- _What to work on_:
As the answer, set down the lines below from the one containing "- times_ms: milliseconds" through the one containing "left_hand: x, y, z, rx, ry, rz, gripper", exactly and inclusively, and no others.

- _Information shown_:

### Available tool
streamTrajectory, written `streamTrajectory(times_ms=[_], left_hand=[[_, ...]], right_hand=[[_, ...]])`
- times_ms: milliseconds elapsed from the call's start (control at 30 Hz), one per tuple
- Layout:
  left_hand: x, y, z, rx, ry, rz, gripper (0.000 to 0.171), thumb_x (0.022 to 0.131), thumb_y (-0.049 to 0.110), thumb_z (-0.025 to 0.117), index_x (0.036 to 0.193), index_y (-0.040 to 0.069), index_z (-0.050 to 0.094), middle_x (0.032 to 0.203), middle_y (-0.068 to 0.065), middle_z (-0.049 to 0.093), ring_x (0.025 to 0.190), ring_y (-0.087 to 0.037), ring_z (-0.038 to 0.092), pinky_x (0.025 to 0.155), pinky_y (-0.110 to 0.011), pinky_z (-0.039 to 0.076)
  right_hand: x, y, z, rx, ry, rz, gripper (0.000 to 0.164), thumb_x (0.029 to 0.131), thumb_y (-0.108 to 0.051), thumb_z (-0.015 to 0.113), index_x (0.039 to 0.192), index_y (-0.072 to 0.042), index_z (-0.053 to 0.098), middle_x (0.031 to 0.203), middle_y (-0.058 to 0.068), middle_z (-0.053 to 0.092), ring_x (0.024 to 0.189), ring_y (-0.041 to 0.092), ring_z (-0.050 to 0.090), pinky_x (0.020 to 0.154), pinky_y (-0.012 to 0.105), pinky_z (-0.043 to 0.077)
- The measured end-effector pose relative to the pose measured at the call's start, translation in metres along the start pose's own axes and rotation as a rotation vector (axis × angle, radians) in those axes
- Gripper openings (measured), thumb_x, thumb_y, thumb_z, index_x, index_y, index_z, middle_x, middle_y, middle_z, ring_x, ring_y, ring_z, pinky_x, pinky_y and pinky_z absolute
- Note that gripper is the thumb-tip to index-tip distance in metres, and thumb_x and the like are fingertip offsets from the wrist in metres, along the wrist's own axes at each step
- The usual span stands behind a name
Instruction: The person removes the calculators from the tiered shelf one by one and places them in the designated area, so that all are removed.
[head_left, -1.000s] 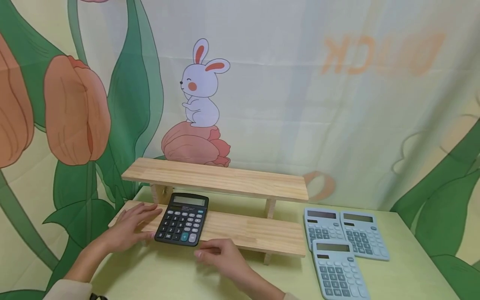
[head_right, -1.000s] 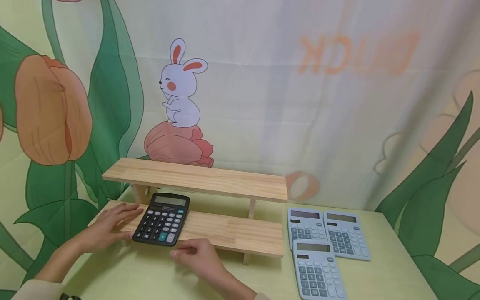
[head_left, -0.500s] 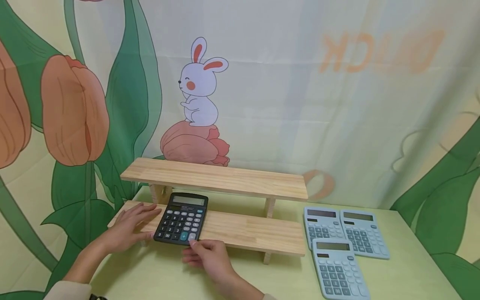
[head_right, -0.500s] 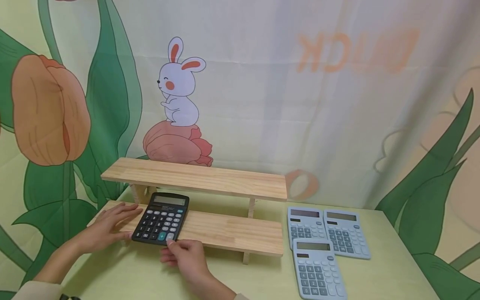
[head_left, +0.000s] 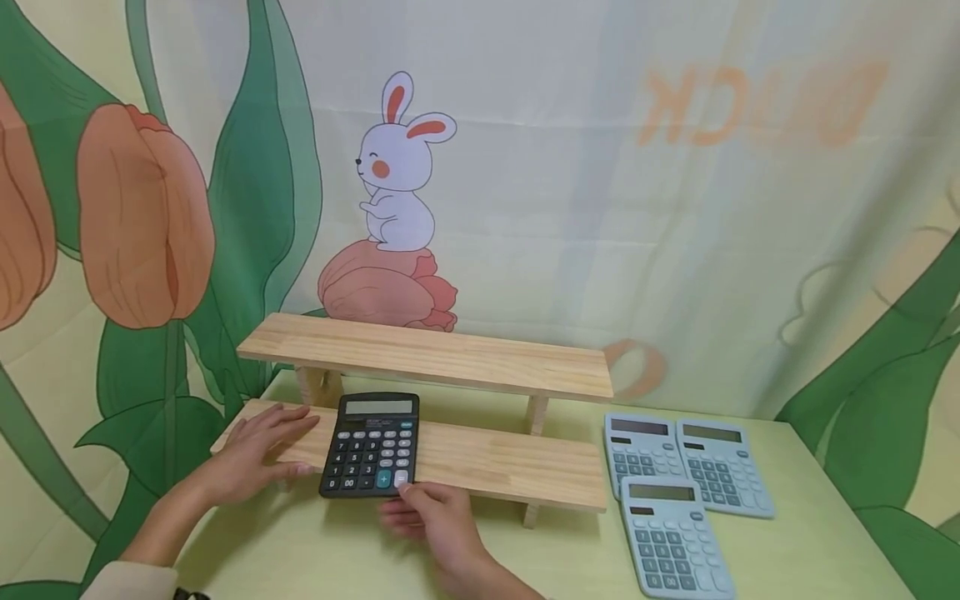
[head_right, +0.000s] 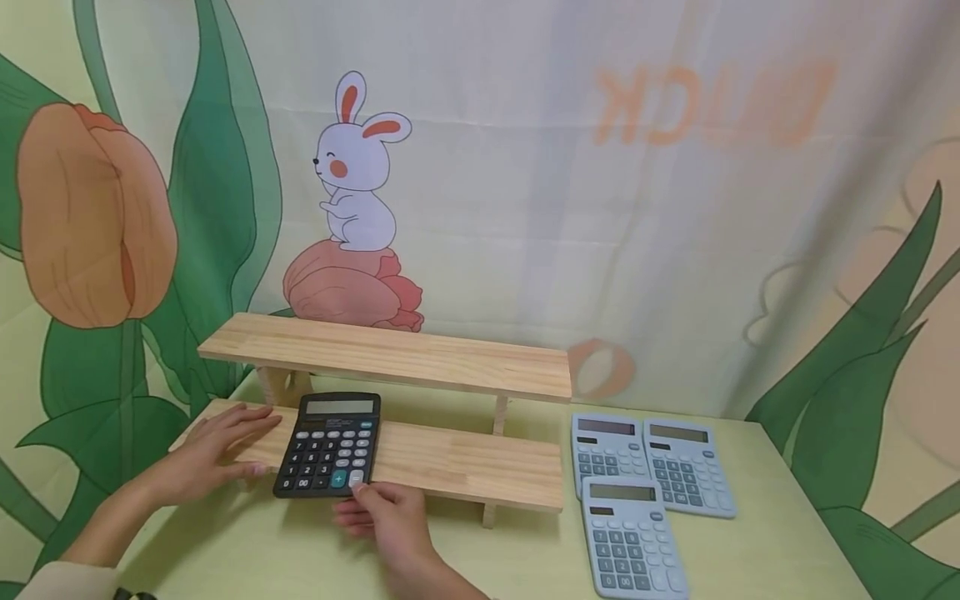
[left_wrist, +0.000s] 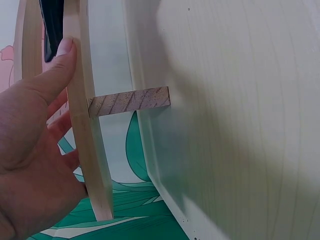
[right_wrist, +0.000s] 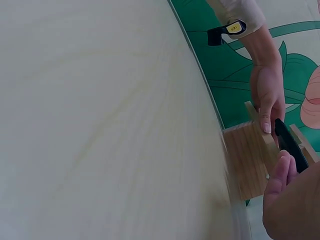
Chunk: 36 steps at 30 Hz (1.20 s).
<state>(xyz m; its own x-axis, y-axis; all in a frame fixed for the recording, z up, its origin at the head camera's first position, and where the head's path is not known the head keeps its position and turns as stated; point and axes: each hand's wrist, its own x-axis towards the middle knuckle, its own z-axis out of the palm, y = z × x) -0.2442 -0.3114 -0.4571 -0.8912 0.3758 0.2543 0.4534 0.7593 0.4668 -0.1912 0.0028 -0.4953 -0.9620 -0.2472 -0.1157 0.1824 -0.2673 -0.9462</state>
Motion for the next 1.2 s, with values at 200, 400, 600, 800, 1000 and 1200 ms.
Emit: streamTrajectory(times_ms=[200,400,600,800,1000,1200], left_hand=[[0.001,-0.002,-0.001,0.013,-0.005,-0.008,0.072,0.093,0.042,0.081,0.151,0.007,0.058,0.16,-0.023,0.046,0.148,-0.059,0.027,0.109,-0.086,0.01],[-0.001,-0.002,-0.003,0.015,-0.004,-0.01,0.072,0.093,0.041,0.081,0.152,0.007,0.058,0.16,-0.023,0.046,0.149,-0.059,0.026,0.11,-0.086,0.009],[0.0,-0.002,-0.003,0.015,-0.005,-0.007,0.072,0.093,0.04,0.081,0.152,0.006,0.058,0.16,-0.023,0.046,0.148,-0.059,0.027,0.11,-0.086,0.01],[0.0,-0.001,-0.001,0.013,0.002,0.005,0.072,0.092,0.041,0.082,0.151,0.005,0.058,0.159,-0.024,0.047,0.147,-0.06,0.027,0.109,-0.086,0.011],[0.0,-0.002,-0.001,0.018,0.002,0.006,0.072,0.092,0.04,0.082,0.151,0.006,0.059,0.159,-0.024,0.047,0.147,-0.06,0.028,0.108,-0.087,0.011],[0.0,-0.002,-0.001,0.017,0.003,0.008,0.071,0.093,0.04,0.081,0.15,0.005,0.059,0.16,-0.024,0.046,0.147,-0.06,0.027,0.108,-0.087,0.01]], right_hand=[[-0.014,-0.005,-0.031,-0.096,-0.057,-0.006,0.031,0.105,-0.021,0.065,0.11,0.009,0.075,0.1,0.02,0.079,0.082,0.018,0.078,0.074,0.03,0.064],[-0.03,-0.006,-0.054,-0.128,-0.138,0.054,0.035,0.107,-0.02,0.064,0.115,0.013,0.072,0.103,0.02,0.079,0.083,0.017,0.077,0.074,0.031,0.063],[-0.038,-0.008,-0.061,-0.142,-0.22,0.106,0.036,0.106,-0.02,0.065,0.115,0.015,0.071,0.102,0.019,0.079,0.083,0.017,0.077,0.072,0.029,0.063],[-0.032,-0.011,-0.06,-0.159,-0.233,0.11,0.033,0.106,-0.018,0.066,0.116,0.013,0.071,0.107,0.026,0.077,0.094,0.026,0.078,0.086,0.038,0.064],[-0.021,-0.011,-0.054,-0.129,-0.138,0.114,0.035,0.107,-0.018,0.065,0.127,0.01,0.067,0.12,0.014,0.075,0.106,0.026,0.075,0.093,0.04,0.061],[-0.018,-0.014,-0.045,-0.056,-0.075,0.099,0.037,0.107,-0.018,0.065,0.132,0.009,0.065,0.12,0.013,0.075,0.108,0.023,0.075,0.091,0.039,0.062]])
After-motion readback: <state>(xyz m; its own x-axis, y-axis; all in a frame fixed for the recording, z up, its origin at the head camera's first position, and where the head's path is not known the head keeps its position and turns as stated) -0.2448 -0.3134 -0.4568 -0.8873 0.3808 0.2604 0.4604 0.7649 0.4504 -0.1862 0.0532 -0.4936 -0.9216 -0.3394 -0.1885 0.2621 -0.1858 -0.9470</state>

- _Result of this exercise_:
- times_ms: milliseconds elapsed from the call's start (control at 30 Hz), one per tuple
- Layout:
  left_hand: x, y, z, rx, ry, rz, gripper (0.000 to 0.171), thumb_x (0.022 to 0.131), thumb_y (-0.049 to 0.110), thumb_z (-0.025 to 0.117), index_x (0.036 to 0.193), index_y (-0.040 to 0.069), index_z (-0.050 to 0.094), middle_x (0.032 to 0.203), middle_y (-0.068 to 0.065), middle_z (-0.049 to 0.093), ring_x (0.025 to 0.190), ring_y (-0.087 to 0.037), ring_z (-0.038 to 0.092), pinky_x (0.025 to 0.155), pinky_y (-0.110 to 0.011), pinky_z (-0.039 to 0.076)

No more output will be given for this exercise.